Dr. Pamela R. Moran has been named the new Executive Director of the Virginia School Consortium for Learning (VaSCL). A statewide education organization headquartered in Palmyra, VaSCL includes a membership of more than 70 school divisions across the state. Its mission is to improve the quality of K-12 education in the state by providing high-quality professional learning to educators and by facilitating the sharing of best practices among school divisions.
Founded in 1986 as a partnership that also included the University of Virginia’s Graduate School of Education, the Curry School, VaSCL was organized around the principle that reforms to improve the nation’s educational system are best achieved through collaborative efforts between public schools and colleges.
In addition to serving as the Superintendent of Albemarle County Public Schools for the past 13 years, Dr. Moran was a member of the State Council for Higher Education in Virginia (SCHEV), established by the Virginia General Assembly and Governor to “to promote the development and operation of an educationally and economically sound, vigorous, progressive, and coordinated system of higher education in the Commonwealth.”
“We’re very fortunate and pleased Dr. Moran will be our new Executive Director,” said Dr. Cecil Snead, the VaSCL Chair. “Her vision and proven leadership over the years fit perfectly with the membership’s focus on professional development as we strive to stay current with and enhance the landscape of education in Virginia. We wholeheartedly embrace her leadership and welcome the energy she will bring to forging new pathways that benefit educators and students in Virginia,” he said.

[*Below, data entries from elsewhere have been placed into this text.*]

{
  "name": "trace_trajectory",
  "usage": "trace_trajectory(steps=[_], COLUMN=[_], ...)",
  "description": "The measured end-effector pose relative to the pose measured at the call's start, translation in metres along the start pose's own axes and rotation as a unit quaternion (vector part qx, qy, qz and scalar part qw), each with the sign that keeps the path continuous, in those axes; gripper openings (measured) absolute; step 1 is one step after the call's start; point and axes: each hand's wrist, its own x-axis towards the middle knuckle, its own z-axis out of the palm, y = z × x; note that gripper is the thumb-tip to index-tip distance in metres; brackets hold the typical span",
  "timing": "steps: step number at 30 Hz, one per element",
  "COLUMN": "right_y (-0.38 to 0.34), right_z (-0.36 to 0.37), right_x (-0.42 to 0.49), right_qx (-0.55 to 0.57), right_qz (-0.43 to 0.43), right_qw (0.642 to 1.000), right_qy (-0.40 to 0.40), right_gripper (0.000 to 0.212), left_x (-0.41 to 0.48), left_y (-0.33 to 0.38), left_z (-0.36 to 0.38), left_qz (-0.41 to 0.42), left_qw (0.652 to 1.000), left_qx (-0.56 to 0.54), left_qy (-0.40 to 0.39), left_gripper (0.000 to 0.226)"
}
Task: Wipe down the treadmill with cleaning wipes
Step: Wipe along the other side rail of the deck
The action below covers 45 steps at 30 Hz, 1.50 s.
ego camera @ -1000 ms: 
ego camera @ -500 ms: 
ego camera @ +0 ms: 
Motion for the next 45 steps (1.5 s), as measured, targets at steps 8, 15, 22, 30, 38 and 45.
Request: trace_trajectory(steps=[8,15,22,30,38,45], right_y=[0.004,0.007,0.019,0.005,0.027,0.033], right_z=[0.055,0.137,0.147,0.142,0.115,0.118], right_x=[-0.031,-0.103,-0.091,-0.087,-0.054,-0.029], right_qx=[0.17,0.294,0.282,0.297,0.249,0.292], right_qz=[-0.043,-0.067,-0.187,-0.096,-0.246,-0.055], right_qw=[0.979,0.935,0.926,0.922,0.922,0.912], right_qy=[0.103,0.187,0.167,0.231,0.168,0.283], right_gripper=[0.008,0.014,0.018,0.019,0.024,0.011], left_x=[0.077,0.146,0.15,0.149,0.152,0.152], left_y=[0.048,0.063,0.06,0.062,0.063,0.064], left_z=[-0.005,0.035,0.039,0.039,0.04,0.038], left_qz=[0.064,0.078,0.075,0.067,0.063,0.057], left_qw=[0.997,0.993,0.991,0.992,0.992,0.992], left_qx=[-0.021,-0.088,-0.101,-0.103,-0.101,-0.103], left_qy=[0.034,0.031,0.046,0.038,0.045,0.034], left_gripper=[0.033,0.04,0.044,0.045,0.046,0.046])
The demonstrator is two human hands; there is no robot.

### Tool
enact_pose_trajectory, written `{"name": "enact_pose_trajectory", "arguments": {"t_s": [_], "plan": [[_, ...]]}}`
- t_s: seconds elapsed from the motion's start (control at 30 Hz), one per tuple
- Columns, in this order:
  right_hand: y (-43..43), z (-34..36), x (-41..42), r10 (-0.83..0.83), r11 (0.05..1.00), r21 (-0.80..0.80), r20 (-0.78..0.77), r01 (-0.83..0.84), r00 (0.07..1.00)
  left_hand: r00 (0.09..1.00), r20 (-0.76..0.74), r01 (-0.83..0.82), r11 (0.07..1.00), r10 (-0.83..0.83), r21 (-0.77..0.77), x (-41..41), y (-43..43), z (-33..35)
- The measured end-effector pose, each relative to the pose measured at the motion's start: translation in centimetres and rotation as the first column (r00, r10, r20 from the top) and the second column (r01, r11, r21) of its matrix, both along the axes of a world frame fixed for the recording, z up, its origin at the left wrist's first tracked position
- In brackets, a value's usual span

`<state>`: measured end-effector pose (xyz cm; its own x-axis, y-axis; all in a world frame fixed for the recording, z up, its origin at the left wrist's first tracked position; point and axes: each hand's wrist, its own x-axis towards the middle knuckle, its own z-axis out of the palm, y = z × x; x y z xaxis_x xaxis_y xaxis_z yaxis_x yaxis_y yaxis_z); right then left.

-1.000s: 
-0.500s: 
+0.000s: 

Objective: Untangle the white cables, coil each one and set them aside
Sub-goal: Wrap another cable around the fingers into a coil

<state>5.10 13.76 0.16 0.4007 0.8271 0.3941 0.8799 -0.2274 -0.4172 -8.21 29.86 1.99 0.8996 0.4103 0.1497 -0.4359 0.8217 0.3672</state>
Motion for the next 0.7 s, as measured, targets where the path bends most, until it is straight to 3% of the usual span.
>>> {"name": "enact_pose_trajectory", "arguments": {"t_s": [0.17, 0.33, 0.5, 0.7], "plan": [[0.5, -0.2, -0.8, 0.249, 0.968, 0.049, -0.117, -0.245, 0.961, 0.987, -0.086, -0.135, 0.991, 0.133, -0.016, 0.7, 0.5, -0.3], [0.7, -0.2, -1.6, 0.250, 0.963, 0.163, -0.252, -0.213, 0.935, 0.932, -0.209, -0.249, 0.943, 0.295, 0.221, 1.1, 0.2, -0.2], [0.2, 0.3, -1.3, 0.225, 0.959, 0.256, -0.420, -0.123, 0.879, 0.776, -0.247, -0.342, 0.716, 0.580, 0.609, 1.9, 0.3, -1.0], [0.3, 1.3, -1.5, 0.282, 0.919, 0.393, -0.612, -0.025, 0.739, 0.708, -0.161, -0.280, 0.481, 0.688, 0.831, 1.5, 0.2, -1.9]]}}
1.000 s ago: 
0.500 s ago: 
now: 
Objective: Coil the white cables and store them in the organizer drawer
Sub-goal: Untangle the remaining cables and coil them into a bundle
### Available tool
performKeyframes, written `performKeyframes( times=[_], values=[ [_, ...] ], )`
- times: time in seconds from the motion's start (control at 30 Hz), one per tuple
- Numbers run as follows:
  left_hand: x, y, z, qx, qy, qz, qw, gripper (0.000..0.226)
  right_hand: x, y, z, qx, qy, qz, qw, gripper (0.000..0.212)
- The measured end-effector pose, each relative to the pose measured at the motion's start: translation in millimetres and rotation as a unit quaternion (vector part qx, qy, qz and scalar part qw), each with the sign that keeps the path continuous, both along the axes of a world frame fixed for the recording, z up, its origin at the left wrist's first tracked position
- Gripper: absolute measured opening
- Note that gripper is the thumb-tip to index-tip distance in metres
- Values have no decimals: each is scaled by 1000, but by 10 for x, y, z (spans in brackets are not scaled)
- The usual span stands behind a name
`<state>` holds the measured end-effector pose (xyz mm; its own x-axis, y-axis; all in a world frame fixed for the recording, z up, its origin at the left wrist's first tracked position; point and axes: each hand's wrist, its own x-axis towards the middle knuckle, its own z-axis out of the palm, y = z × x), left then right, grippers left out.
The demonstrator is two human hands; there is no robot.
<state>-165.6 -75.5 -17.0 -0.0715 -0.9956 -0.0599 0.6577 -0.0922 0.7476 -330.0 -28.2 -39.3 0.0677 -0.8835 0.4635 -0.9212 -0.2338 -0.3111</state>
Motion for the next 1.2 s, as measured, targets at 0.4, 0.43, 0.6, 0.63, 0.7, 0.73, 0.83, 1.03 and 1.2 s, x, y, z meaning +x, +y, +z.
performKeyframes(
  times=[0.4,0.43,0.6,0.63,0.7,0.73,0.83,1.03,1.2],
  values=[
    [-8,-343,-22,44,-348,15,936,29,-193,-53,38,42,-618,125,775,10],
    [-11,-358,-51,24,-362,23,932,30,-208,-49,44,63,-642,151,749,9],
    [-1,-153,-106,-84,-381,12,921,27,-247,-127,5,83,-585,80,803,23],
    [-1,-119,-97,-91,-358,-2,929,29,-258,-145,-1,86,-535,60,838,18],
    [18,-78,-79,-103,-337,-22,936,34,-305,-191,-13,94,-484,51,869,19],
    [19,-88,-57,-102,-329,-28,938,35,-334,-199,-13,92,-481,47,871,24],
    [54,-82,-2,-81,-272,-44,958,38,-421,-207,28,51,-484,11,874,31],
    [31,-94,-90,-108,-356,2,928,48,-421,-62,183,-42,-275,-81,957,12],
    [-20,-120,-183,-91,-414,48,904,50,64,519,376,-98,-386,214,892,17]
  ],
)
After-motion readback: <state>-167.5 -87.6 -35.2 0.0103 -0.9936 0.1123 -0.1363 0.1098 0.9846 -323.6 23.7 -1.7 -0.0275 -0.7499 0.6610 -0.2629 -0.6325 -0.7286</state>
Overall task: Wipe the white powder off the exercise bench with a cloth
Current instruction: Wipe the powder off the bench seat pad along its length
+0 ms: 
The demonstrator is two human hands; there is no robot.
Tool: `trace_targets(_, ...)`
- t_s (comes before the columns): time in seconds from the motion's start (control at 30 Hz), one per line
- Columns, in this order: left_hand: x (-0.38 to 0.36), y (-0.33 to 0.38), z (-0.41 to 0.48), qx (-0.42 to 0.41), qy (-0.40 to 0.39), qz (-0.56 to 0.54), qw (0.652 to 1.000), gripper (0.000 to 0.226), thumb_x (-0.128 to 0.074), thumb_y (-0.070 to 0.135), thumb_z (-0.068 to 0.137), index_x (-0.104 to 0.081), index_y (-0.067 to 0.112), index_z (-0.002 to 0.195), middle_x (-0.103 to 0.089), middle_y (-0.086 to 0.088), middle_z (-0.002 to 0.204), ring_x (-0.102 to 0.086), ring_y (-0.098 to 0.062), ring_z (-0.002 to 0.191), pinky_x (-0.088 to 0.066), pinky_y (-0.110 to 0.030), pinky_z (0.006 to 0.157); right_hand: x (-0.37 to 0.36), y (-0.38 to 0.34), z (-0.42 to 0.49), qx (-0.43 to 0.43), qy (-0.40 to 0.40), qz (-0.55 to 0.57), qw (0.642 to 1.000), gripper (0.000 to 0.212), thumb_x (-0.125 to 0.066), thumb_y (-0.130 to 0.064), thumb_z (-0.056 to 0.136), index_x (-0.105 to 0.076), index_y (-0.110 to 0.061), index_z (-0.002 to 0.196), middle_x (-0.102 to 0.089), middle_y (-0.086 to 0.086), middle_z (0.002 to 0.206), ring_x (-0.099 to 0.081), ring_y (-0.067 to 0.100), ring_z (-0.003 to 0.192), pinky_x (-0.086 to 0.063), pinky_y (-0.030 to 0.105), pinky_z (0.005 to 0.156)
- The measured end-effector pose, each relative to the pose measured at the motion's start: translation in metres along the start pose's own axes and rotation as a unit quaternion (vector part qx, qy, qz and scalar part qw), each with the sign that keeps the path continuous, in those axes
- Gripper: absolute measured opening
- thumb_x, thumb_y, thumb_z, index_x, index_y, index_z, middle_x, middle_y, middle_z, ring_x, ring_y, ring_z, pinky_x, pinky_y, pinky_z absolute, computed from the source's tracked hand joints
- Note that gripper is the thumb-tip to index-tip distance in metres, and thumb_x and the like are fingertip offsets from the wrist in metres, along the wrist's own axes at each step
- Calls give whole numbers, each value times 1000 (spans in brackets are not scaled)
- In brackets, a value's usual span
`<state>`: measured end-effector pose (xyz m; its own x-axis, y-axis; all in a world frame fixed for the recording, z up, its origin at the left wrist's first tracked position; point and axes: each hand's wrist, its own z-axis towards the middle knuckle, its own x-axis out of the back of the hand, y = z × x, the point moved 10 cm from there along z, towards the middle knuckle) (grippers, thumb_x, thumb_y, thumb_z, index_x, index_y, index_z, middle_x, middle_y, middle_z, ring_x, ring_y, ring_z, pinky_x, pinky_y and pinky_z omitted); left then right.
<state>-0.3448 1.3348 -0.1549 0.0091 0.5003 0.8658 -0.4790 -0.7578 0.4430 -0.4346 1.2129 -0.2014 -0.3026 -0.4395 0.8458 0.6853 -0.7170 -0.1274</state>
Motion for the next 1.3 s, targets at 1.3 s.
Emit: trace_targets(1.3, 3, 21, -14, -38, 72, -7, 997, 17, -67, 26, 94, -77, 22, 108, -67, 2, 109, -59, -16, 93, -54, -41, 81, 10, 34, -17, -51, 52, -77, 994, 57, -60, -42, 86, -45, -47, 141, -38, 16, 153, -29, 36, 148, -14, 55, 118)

The Consortium sponsors a series of workshops and conferences throughout the year on professional development and provides its member school divisions with the latest educational research around innovative instructional practices. It also identifies opportunities for school divisions to apply for grant funding for their program objectives.
At Dr. Moran’s direction, Albemarle County Public Schools has made professional development a continuing budget priority, and this year, named a seasoned educator as the division’s first director of professional development in several years.
A leading advocate of an educational model that prepares students for “success in their century, not mine,” Dr. Moran emphasizes the value of student-led research, project-based learning, and contemporary learning spaces over more conventional models that rely upon worksheets and multiple-choice tests.
She was selected by her peers across the Commonwealth as Virginia’s 2015 Superintendent of the Year and subsequently was one of four statewide superintendents of the year to be selected as a finalist for National Superintendent of the Year.
Among the most significant challenges facing public education today, Dr. Moran says, is closing learning opportunity gaps for all children. One solution, she has said, is improving the ability of school divisions to develop the whole child. Her strong views led to her selection to serve on the Aspen Institute’s National Commission on Social, Emotional and Academic Development.
Dr. Moran has appeared on the cover of Education Week’s Digital Directions magazine as a “National Mover and Shaker” for her advocacy of a curricular digital integration model. She also was selected by eSchool Media as one of its national Tech-Savvy Superintendents of the Year, and under her leadership, the school division received the Virginia Governor’s Tech Innovation Award.
Dr. Moran’s career in public education began as a high school science teacher. She subsequently served as a central office science coordinator and staff developer, elementary school principal, director of instruction, assistant superintendent for instruction, and adjunct instructor in educational leadership for the University of Virginia’s Curry School and the School of Continuing Education. She holds a B.S. in Biology from Furman University and master’s and doctoral degrees from the University of Virginia. She also is an alumnus of the University of Virginia’s Darden School of Business Executive Educators Leadership Institute.